In Appendix 1 below, I estimate the upfront cost of a 1 GB Thunder node to be $6825.50, with a monthly cost of $386.98.
Is this cost prohibitive or negligible? It's best for you, the reader, to decide.
It's roughly equivalent to what an American spends on a car—several thousand dollars down and then a few hundred dollars per month.
Of course, it's small compared to running an exchange, mining operation, hiring software developers, or buying 2 BTC (which is one millionth of the total supply). It's small compared to the current state of USD, because currently we have no way to "run a full USD node" (so, there, the cost is infinite). On the other hand, it's high for an amateur enthusiast.
C. Why Not Consider Total Cost?
The total cost of nine telecom networks is certainly $61,429 upfront and $3482 per month.

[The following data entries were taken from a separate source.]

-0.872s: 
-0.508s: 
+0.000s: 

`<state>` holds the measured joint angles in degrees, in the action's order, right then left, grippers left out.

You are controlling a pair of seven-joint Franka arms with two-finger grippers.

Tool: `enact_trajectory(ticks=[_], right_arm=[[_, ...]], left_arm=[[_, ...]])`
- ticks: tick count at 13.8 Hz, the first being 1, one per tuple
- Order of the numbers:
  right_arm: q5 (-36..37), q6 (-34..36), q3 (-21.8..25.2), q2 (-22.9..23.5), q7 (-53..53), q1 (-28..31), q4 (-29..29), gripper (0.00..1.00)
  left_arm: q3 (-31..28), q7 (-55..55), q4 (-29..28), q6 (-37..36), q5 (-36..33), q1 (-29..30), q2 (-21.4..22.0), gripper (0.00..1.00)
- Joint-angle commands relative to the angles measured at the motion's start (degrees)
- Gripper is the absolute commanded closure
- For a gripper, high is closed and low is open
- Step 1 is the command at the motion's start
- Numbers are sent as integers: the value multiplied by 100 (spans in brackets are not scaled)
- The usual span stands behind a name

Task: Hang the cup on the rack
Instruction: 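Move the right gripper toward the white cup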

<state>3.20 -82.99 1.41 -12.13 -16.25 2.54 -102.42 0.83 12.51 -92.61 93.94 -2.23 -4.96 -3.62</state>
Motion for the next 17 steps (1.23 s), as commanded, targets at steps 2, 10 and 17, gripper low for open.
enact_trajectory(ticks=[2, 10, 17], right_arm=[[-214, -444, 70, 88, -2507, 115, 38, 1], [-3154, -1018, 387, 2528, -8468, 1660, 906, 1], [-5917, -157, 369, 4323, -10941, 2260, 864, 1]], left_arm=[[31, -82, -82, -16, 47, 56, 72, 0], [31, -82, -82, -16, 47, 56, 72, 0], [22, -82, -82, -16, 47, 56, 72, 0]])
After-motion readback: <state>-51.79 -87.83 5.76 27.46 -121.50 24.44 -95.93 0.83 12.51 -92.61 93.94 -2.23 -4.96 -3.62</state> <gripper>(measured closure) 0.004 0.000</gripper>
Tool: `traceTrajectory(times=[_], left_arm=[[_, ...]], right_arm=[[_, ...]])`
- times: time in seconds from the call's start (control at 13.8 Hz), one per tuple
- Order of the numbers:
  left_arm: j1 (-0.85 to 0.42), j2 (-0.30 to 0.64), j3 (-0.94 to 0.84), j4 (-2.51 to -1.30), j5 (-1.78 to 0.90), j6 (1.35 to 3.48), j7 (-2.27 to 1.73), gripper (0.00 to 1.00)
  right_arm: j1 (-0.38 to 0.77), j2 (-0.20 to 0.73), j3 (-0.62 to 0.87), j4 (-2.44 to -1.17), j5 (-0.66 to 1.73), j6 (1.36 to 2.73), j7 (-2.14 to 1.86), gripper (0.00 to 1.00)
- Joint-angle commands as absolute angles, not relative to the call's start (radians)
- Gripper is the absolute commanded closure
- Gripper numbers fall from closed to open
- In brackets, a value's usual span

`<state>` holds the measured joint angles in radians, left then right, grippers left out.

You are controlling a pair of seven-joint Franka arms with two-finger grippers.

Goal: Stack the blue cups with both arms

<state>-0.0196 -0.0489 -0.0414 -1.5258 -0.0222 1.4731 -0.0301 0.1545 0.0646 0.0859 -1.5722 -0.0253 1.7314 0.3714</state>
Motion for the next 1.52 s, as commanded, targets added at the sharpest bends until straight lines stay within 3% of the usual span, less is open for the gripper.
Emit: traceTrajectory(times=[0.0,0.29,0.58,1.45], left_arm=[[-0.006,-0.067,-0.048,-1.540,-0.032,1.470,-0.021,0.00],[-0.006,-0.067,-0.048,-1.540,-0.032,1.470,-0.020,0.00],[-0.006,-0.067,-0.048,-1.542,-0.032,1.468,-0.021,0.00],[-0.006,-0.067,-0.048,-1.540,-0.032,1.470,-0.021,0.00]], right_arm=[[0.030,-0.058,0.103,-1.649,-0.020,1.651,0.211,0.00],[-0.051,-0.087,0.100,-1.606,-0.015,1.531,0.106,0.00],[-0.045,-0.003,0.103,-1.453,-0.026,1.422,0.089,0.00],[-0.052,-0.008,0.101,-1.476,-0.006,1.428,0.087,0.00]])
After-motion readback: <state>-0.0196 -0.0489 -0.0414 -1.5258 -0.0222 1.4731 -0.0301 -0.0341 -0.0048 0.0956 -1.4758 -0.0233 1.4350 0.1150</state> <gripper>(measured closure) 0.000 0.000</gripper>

But each user only needs to verify their own payments (especially the payments they receive). Similar to the Lightning Network, users can safely ignore txns that don't apply to them.

Users can insist on getting paid on their own network. That way, they only need to verify one T.network.
Appendix 1: USD Cost of a 1 GB Blocksize Node
Let's take a look at the requirements.
Note: I looked at these prices in mid-2020, and of course they are likely to change over time. But in any case, I have included the hyperlinks I used in mid-2020. Hopefully they remain accurate for a while.
A. Storage
I mentioned before that sidechains can discard old history (unlike the main chain). With clever UTXO commitments, it might be possible to discard block history older than 6 months.
Since there are 26,280 blocks every 6 months, a 1 GB block size would produce a total block storage requirement of 26.28 TB, plus more for storing UTXO data and other databases.
$3000 for hard drives
B. Bandwidth
1 GB every ten minutes, i.e., 8000 bits/600 seconds, i.e., 13.33 Mbps. Our requirements will be higher—we must consider block time variability and precious upstream bandwidth.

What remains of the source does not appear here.